Take the data below and copy exactly the lines starting at the one with "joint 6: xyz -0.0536" and finishing at the one with "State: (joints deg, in", both included.

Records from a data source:
──────
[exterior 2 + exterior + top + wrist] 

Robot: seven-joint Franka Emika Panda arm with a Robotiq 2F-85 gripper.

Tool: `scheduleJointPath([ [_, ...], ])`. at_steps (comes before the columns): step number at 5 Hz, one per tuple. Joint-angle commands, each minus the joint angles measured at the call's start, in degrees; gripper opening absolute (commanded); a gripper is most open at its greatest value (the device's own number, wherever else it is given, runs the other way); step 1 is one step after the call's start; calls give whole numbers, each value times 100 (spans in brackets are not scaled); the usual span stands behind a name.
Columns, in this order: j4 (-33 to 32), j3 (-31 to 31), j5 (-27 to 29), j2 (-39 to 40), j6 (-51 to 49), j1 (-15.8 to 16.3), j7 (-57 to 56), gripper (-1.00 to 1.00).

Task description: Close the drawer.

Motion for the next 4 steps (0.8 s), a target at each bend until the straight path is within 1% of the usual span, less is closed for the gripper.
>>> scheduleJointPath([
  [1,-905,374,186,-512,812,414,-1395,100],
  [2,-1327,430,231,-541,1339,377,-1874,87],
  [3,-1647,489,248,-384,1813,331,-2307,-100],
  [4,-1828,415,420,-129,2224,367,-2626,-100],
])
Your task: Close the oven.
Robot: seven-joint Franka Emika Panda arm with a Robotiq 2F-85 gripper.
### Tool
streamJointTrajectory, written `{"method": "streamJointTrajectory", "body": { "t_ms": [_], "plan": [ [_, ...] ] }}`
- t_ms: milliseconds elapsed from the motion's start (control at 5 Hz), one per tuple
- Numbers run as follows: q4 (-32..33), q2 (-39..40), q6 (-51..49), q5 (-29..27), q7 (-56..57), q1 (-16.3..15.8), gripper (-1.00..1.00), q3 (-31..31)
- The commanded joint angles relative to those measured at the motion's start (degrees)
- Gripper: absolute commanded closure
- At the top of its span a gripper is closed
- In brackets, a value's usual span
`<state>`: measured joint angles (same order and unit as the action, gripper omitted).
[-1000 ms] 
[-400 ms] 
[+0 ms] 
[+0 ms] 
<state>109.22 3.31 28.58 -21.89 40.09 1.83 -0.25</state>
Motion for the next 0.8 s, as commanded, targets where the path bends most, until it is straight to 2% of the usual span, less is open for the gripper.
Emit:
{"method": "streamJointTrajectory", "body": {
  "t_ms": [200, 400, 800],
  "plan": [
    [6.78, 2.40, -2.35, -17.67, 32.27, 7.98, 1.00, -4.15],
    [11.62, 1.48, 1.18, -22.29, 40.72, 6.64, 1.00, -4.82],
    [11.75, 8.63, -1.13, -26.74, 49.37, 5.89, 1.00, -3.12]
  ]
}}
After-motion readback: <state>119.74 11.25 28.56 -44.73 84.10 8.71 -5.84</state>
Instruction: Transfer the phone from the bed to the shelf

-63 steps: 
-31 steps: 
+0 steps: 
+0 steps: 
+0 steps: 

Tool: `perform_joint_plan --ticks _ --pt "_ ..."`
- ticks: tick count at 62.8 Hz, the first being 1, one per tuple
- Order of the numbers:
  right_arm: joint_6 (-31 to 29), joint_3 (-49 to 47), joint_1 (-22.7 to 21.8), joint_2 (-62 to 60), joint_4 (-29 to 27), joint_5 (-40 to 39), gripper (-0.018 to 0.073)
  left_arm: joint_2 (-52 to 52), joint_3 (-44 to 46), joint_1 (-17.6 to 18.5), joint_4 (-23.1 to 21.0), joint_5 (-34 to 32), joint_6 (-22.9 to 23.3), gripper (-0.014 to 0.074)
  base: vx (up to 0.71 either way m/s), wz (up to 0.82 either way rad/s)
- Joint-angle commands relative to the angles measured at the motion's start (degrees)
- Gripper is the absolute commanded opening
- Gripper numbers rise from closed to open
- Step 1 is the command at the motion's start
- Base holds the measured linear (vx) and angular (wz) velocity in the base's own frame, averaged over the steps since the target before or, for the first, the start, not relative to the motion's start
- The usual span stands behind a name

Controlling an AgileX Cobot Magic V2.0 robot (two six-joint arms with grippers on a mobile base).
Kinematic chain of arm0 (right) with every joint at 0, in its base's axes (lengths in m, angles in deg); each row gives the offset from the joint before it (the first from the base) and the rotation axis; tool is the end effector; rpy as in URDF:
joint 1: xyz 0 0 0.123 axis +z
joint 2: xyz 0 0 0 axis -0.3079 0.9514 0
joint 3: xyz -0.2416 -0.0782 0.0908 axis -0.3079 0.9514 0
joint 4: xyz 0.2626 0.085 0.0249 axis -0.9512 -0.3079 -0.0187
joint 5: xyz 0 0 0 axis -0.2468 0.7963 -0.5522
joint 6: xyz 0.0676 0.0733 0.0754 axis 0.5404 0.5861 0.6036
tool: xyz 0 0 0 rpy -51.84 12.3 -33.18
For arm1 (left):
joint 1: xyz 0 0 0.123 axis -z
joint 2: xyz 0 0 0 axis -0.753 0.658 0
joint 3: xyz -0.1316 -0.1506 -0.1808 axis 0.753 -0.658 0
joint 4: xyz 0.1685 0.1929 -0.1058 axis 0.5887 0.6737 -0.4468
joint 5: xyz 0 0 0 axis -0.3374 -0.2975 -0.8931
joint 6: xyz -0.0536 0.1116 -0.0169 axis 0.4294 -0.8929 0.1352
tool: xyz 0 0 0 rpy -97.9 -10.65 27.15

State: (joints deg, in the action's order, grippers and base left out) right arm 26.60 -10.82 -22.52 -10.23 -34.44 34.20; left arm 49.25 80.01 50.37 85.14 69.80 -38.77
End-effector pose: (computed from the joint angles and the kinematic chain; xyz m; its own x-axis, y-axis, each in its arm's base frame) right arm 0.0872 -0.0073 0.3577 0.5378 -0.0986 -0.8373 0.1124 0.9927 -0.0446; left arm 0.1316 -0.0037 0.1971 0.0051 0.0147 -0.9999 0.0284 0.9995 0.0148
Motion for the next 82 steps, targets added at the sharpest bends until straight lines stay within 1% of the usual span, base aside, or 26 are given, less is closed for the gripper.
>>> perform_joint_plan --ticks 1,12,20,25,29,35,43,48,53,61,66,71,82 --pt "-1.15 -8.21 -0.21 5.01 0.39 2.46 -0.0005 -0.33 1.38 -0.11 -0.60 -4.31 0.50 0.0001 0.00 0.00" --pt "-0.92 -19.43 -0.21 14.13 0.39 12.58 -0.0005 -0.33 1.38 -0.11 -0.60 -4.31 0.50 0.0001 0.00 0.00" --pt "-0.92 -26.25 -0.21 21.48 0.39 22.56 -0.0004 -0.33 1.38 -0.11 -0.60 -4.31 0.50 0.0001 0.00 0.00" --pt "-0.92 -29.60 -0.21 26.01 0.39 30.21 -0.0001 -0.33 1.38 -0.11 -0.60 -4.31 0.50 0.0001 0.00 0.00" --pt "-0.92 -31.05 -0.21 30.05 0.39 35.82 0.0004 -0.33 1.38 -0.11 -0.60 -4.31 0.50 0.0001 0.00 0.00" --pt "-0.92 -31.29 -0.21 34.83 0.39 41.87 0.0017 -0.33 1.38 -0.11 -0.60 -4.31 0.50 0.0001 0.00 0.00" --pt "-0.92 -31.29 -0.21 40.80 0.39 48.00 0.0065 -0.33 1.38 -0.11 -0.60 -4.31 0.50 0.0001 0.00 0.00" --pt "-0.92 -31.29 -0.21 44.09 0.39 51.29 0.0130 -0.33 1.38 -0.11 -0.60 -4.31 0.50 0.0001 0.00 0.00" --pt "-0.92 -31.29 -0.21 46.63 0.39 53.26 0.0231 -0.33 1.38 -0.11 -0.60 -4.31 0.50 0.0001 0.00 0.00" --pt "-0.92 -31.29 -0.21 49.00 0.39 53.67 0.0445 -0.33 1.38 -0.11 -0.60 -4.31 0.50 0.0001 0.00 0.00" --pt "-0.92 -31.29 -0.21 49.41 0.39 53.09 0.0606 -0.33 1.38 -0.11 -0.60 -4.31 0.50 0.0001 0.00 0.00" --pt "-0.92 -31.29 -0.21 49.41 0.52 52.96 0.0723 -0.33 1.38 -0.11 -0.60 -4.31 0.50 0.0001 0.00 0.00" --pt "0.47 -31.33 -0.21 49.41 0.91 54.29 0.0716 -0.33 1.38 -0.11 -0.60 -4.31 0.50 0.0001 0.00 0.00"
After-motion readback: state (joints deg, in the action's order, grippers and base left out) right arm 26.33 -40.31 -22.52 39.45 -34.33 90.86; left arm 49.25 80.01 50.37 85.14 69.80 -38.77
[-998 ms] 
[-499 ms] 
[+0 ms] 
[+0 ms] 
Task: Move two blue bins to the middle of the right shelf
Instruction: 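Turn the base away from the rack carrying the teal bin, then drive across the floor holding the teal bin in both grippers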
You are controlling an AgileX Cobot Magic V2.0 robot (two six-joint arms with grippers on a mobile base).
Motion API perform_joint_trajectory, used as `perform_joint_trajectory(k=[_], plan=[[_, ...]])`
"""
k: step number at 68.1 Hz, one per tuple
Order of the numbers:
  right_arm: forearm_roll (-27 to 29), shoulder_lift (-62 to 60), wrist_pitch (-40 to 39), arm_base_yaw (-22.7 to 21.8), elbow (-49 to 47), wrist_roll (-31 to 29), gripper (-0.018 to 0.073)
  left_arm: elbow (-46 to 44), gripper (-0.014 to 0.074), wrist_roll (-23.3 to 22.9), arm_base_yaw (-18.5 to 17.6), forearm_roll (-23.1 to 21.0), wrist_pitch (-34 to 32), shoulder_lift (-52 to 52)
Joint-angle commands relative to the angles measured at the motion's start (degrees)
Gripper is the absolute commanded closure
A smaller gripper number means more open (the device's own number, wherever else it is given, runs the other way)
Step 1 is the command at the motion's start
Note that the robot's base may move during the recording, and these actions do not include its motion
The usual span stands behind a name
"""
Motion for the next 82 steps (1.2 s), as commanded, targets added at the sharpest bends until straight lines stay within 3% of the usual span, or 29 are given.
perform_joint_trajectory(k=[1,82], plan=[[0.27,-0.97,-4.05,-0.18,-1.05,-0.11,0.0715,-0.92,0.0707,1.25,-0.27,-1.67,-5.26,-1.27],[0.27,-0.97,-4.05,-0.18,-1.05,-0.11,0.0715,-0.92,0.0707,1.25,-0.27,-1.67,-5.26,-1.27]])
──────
- Result:
joint 6: xyz -0.0536 0.1116 -0.0169 axis 0.4294 -0.8929 0.1352
tool: xyz 0 0 0 rpy -97.9 -10.65 27.15

State: (joints deg, in the action's order, grippers and base left out) right arm 26.60 -10.82 -22.52 -10.23 -34.44 34.20; left arm 49.25 80.01 50.37 85.14 69.80 -38.77

There is no more to the output, and the exercise is done.